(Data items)
▼▼▼

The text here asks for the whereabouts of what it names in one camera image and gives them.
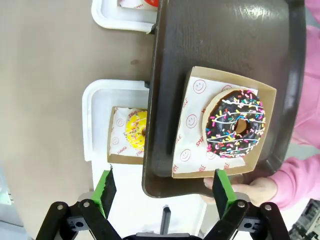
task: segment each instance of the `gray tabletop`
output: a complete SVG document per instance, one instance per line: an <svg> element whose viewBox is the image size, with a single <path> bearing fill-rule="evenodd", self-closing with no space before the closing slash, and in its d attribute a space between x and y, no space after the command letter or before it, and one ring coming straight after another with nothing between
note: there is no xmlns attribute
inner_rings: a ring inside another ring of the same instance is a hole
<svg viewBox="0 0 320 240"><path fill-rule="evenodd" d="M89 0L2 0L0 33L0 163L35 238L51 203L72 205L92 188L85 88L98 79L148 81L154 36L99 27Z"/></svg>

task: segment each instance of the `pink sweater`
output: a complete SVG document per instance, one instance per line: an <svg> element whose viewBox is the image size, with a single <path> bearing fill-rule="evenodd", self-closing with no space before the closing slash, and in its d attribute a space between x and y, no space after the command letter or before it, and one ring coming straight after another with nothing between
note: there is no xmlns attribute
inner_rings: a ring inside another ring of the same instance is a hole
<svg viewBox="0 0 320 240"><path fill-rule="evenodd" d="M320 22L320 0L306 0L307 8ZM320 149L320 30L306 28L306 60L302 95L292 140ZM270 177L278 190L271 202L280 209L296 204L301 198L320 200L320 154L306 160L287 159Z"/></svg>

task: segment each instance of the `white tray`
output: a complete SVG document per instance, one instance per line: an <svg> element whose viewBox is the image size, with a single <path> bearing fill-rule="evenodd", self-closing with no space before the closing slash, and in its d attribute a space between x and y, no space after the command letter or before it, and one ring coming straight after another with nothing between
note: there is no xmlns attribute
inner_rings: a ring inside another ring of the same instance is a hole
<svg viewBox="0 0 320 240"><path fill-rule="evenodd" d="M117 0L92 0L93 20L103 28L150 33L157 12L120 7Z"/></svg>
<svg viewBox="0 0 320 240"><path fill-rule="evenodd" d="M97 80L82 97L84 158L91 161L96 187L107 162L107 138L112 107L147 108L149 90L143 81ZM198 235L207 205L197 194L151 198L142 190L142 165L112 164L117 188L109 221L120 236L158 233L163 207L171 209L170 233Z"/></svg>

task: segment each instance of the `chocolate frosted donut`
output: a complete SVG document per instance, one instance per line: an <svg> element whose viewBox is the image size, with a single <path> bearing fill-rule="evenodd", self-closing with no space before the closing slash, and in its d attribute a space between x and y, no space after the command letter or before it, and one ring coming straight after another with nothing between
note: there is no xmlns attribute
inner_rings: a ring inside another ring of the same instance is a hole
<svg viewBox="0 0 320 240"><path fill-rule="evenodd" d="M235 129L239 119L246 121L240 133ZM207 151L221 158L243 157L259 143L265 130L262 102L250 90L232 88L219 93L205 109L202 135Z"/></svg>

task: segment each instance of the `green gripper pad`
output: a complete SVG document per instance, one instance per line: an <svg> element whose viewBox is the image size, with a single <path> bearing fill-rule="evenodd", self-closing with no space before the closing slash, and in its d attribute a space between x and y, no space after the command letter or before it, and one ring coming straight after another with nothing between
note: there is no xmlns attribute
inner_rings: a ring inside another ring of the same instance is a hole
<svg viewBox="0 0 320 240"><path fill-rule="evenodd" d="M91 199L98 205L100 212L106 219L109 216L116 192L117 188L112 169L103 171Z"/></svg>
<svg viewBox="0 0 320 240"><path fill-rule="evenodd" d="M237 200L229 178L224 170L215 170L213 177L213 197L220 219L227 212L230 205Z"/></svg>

▲▲▲
▼▼▼

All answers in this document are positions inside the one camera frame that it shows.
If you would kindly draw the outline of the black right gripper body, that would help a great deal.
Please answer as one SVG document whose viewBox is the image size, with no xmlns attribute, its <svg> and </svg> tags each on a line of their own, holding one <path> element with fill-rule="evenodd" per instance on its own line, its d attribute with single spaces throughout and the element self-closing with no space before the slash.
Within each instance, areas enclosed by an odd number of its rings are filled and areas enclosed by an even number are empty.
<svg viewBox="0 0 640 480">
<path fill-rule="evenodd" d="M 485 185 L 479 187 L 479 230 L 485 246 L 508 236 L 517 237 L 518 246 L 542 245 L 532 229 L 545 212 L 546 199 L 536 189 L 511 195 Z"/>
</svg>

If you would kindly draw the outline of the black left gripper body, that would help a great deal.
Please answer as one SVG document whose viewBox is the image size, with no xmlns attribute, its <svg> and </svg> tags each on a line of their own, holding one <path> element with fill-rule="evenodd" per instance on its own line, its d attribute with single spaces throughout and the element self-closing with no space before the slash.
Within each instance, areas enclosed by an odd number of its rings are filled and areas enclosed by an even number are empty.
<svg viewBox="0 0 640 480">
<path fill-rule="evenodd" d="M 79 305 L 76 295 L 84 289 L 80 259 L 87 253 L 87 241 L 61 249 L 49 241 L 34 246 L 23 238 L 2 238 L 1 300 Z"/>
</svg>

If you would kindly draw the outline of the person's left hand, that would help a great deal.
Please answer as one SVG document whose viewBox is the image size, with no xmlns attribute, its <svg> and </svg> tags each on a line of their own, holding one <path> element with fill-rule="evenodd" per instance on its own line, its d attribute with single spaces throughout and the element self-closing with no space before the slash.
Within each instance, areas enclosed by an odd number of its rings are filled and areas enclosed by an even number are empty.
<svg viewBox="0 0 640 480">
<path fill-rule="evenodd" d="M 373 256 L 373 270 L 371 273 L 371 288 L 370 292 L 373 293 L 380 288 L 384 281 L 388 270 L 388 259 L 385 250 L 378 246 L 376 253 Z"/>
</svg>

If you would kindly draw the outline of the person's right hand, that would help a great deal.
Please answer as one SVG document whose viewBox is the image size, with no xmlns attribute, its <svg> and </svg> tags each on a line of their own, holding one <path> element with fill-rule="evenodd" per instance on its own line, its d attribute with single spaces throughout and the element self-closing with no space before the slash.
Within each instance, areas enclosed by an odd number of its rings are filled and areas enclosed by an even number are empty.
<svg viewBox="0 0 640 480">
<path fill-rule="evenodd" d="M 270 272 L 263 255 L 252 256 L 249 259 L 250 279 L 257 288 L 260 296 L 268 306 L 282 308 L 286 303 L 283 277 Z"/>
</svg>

▲▲▲

WORK REQUEST: Gather up every line in the data above that contains the word "right", copying each one.

RESPONSE BOX:
If you would kindly draw the outline of the black right gripper body, that would help a great deal.
If you would kindly draw the outline of the person's right hand, that would help a great deal.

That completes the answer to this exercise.